Le Département fédéral (ministère) de la défense a par ailleurs récemment annoncé vouloir réduire encore une fois la taille de l’armée et diminuer le budget annuel à 4,4 milliards de francs suisses. Le 1er octobre, Ueli Maurer a annoncé que le gouvernement lui avait donné mandat de couper le budget de 1,1 milliard de francs par des réformes dans l’entraînement militaire, des réductions de standards technologiques, par des ventes de biens et la diminution des états-majors.
Un monde en mutation
Selon le porte-parole de l’armée suisse Martin Bühler, il s’agit de s’adapter à un monde en mutation. «L’armée suisse a déjà été massivement réduite. Elle avait encore quelque 750’000 soldats en 1995. En 2004, il en restait 120’000 et il faudra se contenter de 80’000 d’ici la deuxième partie de cette décennie», rappelle Martin Bühler, interrogé par swissinfo.ch.
«Ces réductions d’effectifs obligent à une adaptation de toute l’infrastructure, ajoute-t-il. Etant donné la nature de la menace militaire aujourd’hui, les bunkers n’ont assurément plus la même importance qu’autrefois.»
Les bunkers ont déjà été mis hors service mais la maintenance a continué. Désormais, il faut les reconstruire. Selon Martin Bühler, «cela amènera des économies à long terme».
La fin du réduit
Ueli Maurer reconnaît que la fermeture des bunkers signifie aussi la fin du concept de «réduit national», soit la stratégie de la Suisse, pendant la Deuxième Guerre mondiale, pour créer une région lourdement fortifiée et «inattaquable» qui serait, en cas d’agression extérieure, le dernier bastion de résistance.
Historien et chef des Archives militaires à Berne, Jürg Stüssi-Lauterburg rejette l’interprétation selon laquelle la «mentalité de bunker» de la Suisse aurait été à la limite de la paranoïa.
«Si survivre exige d’être paranoïaque, alors soyons-le! Nous avons résisté aux menaces des plus grandes guerres jamais survenues sur le continent européen, en conservant notre liberté et notre indépendance, explique Jürg Stüssi-Lauterburg. Notre volonté à défendre le pays, notre liberté et nos institutions démocratiques n’y sont pas pour rien.»
Pour l’historien, parler de paranoïa est «profondément agressif et insultant». Jürg Stüssi-Lauterburg rappelle que la stratégie du réduit visait en premier lieu à résister à la l’alliance formée par l’Allemagne, l’Italie et l’Autriche-Hongrie contre la France à partir des années 1880 d’abord, puis à résister à Hitler après 1933 et enfin aux Soviétiques après 1945.

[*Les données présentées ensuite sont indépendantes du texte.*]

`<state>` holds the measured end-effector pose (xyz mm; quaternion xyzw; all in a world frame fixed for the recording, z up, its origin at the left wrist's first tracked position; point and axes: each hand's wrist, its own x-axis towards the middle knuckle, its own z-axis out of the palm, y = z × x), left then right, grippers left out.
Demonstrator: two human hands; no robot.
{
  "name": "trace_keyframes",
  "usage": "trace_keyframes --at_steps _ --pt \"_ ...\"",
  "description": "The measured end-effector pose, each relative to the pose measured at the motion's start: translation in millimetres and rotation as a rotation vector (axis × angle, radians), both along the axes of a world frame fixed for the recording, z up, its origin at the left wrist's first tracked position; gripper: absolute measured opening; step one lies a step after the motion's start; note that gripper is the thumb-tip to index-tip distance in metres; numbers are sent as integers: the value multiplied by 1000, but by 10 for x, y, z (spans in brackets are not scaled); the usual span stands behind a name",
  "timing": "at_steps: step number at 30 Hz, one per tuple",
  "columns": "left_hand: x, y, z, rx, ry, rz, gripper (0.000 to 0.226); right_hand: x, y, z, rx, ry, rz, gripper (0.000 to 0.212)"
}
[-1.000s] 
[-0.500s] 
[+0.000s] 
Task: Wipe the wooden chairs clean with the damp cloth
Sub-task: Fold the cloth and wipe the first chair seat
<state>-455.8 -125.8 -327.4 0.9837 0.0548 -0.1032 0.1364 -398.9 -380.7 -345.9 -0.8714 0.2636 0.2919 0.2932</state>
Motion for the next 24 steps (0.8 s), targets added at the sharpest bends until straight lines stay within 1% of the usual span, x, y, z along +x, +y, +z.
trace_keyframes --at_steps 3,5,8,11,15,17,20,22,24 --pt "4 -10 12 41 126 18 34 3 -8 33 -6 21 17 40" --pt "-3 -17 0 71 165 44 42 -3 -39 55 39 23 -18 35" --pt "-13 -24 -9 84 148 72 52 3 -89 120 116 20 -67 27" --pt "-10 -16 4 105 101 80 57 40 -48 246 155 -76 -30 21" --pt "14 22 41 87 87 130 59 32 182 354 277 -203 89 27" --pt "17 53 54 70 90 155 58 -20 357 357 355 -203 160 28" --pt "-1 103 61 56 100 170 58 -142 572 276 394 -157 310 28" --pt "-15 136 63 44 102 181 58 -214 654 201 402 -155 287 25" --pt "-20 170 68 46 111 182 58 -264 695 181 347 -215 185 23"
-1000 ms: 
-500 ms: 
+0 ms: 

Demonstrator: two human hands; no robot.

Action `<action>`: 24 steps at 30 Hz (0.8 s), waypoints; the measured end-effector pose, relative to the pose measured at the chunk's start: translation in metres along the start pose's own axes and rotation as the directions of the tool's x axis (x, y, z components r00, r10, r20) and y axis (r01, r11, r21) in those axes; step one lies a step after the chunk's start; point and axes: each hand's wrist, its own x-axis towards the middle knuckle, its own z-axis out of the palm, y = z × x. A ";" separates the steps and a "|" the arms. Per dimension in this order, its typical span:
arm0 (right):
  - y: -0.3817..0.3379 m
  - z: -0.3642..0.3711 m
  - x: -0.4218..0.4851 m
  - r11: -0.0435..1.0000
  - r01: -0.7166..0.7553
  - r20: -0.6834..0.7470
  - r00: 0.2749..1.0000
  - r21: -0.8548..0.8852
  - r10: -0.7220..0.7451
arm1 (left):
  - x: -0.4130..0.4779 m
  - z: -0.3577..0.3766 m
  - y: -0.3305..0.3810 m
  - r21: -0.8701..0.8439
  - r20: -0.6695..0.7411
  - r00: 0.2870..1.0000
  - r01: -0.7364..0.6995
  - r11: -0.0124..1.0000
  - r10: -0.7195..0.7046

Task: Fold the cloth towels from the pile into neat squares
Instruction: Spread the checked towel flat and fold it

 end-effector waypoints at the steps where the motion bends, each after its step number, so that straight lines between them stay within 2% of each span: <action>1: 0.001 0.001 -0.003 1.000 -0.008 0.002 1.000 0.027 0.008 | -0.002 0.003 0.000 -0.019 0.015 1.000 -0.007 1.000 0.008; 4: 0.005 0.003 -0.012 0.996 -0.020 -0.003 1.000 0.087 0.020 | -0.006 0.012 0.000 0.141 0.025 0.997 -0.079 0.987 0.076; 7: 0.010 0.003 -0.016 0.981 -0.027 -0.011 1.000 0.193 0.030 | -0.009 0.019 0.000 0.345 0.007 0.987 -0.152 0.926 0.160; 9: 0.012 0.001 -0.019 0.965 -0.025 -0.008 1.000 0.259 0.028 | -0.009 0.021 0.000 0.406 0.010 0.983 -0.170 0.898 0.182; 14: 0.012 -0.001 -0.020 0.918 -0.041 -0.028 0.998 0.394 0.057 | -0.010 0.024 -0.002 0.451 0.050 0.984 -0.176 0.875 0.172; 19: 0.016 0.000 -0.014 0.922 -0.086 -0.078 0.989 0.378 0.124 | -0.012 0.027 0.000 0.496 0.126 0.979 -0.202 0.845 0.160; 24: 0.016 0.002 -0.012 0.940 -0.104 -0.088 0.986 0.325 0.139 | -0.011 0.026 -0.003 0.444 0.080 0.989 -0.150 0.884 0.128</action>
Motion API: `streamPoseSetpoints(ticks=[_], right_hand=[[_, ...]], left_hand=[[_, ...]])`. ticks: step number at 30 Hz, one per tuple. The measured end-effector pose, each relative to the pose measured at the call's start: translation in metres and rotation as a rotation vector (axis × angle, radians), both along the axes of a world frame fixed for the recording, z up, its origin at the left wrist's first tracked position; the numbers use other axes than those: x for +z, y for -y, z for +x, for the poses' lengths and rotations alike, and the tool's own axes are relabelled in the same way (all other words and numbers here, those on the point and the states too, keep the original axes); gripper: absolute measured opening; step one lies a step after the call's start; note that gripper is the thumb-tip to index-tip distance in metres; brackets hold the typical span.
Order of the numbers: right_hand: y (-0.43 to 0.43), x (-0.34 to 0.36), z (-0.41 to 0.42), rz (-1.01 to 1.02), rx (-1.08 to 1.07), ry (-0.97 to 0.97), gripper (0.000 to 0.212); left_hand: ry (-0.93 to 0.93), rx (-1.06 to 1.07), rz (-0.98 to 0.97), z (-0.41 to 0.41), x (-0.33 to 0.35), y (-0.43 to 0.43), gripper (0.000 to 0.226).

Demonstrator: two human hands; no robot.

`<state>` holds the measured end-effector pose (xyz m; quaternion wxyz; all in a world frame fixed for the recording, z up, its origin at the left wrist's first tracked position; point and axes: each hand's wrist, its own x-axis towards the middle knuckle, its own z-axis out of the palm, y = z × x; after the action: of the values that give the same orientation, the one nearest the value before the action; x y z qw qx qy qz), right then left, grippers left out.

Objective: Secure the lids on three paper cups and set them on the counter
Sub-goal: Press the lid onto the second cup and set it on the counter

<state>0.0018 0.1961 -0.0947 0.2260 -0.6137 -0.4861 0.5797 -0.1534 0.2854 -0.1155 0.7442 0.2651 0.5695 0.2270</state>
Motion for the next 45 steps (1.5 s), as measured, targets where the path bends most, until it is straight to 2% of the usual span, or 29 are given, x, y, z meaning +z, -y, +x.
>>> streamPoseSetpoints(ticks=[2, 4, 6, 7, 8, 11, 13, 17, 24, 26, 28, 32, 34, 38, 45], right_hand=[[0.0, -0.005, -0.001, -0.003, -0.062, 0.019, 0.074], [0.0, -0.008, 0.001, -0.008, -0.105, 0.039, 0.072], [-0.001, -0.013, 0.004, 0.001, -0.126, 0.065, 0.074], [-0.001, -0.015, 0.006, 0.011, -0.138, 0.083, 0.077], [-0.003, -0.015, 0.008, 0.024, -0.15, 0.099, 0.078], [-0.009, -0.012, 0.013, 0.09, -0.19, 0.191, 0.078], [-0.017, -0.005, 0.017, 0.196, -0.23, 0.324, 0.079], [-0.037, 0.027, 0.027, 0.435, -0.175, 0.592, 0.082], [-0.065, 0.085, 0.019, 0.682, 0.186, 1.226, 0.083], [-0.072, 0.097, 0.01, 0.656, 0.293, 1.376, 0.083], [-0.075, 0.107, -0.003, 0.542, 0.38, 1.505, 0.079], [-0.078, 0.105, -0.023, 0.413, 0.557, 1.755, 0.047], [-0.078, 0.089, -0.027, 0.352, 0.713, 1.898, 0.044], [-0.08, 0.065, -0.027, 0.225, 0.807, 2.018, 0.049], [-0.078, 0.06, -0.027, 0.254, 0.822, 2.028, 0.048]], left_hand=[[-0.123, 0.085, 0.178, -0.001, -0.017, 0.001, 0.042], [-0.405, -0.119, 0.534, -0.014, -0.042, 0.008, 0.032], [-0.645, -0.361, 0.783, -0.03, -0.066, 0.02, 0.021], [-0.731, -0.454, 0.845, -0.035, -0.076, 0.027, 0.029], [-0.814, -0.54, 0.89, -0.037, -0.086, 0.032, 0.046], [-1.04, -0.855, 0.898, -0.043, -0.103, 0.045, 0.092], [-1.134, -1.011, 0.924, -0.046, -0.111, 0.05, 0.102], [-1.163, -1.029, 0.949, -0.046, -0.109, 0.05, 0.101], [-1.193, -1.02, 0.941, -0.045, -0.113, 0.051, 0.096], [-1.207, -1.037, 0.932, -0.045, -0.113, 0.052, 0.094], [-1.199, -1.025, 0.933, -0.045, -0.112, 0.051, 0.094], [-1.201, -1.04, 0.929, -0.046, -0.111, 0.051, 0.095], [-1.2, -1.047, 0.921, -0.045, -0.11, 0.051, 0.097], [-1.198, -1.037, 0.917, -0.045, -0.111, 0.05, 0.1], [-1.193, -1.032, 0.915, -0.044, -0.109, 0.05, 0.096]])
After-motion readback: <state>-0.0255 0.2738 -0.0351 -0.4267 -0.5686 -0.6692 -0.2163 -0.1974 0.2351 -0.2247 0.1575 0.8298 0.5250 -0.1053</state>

«Je suis sûre que c’était la bonne stratégie, note encore l’historien. Et je suis convaincu qu’une majorité des Suisses sont du même avis.»
Avant et pendant la Deuxième Guerre mondiale, la Suisse a cherché à préserver son indépendance et à rester en dehors du conflit. Le pays a renforcé l’entraînement militaire des recrues et a construit des lignes armées.
Des réserves ont été mobilisées à la frontière avec l’Allemagne.
La population a été appelée à stocker de la nourriture. Elle a aussi reçu des instructions sur le comportement adéquat en cas de raid aérien.
Les parcelles de terre cultivable ont été réquisitionnées pour la culture de céréales censées assurer l’autosuffisance du pays.
Durant l’été 1940, l’armée allemande a élaboré des plans pour envahir la Suisse. L’opération a été nommée Tannenbaum. Les nazis voulaient détruire l’armée suisse et envahir la Suisse centrale, importante stratégiquement et économiquement. Le plan n’a jamais été mis en œuvre.
Le premier bunker important date de 1886, soit peu de temps après l’ouverture du premier tunnel du Gothard.
En 1937, la menace grandissante d’une guerre a remis le besoin de bunkers au goût du jour. Le général Henri Guisan a élaboré la stratégie du «réduit», avec la construction de structures fortifiées dans les Alpes.
A la fin de la guerre en 1945, le gouvernement suisse avait dépensé une somme estimée à 8 milliards de francs suisses (prix actuels) pour construire les bunkers.
Suite à différentes réformes de l’armée, la majorité des fortifications et des bunkers ont été vidés depuis 1985 et leur secret a été éventé. Mais quelques uns sont toujours en activité.